Wild-Hearted Women’s Radical Rest Retreat yoga session Sarah in action
Kristen M. Caldon, Photographer - Insta @photographicexplorer

It’s a beautiful revelation that echoes true in my observations of the natural ecosystem flourishing on, around and because of the farm as well. In my succinct and English flavored understanding of ‘wildness’ I am starting to see more peace and calm entangled in the complete picture. 

Behold the beauty of nature

And to put it one last way; I’m finding a lot more Heart in the Wild than they let me believe was possibly correlated. Beauty is in the eyes of the beholder, ya’ll and I behold the beauty of nature. The beauty of peace, stillness and calm that we are turning so rapidly away from. Sure, phones are cool; it was nice to type these thoughts onto a computer and send them into the interwebs for you all to tap into. But yaaa’lll! I’m just reminding us to go outside! I’d have rather just walked outside and seen you there and smiled and waved.
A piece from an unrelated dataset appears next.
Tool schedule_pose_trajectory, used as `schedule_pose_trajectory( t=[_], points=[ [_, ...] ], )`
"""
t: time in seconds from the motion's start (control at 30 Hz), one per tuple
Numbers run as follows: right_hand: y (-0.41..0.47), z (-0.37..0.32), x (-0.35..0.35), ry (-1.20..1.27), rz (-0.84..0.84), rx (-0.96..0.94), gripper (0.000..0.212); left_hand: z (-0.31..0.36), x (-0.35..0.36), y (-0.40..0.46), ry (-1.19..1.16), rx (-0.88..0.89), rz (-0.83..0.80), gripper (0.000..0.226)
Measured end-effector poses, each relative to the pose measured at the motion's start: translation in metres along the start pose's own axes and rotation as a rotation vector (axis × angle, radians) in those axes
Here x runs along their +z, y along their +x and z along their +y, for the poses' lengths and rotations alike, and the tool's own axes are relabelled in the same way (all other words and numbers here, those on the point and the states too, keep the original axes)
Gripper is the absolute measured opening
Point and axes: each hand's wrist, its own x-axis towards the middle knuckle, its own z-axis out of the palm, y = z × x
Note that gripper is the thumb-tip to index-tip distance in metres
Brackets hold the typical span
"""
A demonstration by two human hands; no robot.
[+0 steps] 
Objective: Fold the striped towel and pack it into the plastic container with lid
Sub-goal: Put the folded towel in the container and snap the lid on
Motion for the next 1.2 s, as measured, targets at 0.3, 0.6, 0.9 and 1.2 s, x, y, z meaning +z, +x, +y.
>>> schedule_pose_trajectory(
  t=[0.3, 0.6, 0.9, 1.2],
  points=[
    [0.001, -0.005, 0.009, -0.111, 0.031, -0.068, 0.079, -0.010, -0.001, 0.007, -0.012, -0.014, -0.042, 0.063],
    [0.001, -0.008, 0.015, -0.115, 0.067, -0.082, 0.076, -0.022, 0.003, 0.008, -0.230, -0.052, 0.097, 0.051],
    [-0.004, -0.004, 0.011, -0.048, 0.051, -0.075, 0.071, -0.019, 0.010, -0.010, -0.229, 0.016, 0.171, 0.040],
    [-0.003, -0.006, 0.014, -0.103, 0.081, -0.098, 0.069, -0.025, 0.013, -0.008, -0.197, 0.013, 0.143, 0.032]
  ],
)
But neither of us are there yet and I’d be honored to do it together. 

Patterns of rest, resilience, mutual aid and cooperation are found in nature. Photo by Kate Watters

We all know what the heck is happening around us. There are endless articles, reports and research, the goose bumps and bad vibes that point to the necessity of rest, more sleep, less screen time, drive time, work time, etc. But how realistic is it to actually be able to survive in the society without buckling almost every day under superficial, external pressures to keep performing—earning—spending and succeeding? The need for rest is deeper and more radical than colleges will let us publish about.

If we want true and natural rest, we need true and natural patterns of life. 

Birds having access to water in a desert is peace. Similarly, we can create a little bit of peace for and in our human ecosystem. Kate giving me a place to earn monetary funds so I could buy seeds to grow food WHILE listening to me rant about capitalism and question the role of money in my life and our interactions has given me peace. Not meeting resistance when this topic is explored is something many of us don’t know because we have been on tracts for so long. I’m not even saying I’m resting still. I’m far from being ‘natural’ or upholding much of what I believe is best in a human’s life. However, I wish to understand and hope to inspire others to think and seek answers. There is power in rest and if we are truly at ease, we are acts of resistance to the cruel, competitive, exhausting world we otherwise subscribe to. Which, to me, is badass. And awesome. And what we need more of. 

A pioneer of the radical rest movement from the Nap Ministry says:

Your obsession with productivity as a function of your worth is preventing you from tending to your soul.
— Nap Bishop

In that one line she sums up everything I’ve been trying to say. So if you take nothing else from this essay, just reread that line. We are deeply amazing and interesting and soulful creatures that can create pure magic and kindness and goodness within and around us. It is up to us to do that for ourselves. But it doesn’t always look like ‘doing’ something.

The abandoned cabin at Orchard Canyon on Oak Creek we dream of moving to Wild Heart Farm or something equally awesome to provide radical rest. Photo by Kate Watters

We are poor, damaged beings trying to survive the silly shit we created for ourselves and I believe we can get through it—together. We can help one another by being peaceful. We can create spaces of peace by being at rest. However we can also create peace by making rest for others. We all know someone who deserves a nap even more than us right now- why don’t we make a bed for them and watch their kids for one frickin’ hour? We all know someone who deserves a massage because they work hard. Why don’t we take thirty seconds to squeeze their shoulders? F@#$ social parameters keeping us distant and stressed. We can create rest for ourselves and for others without judgment. 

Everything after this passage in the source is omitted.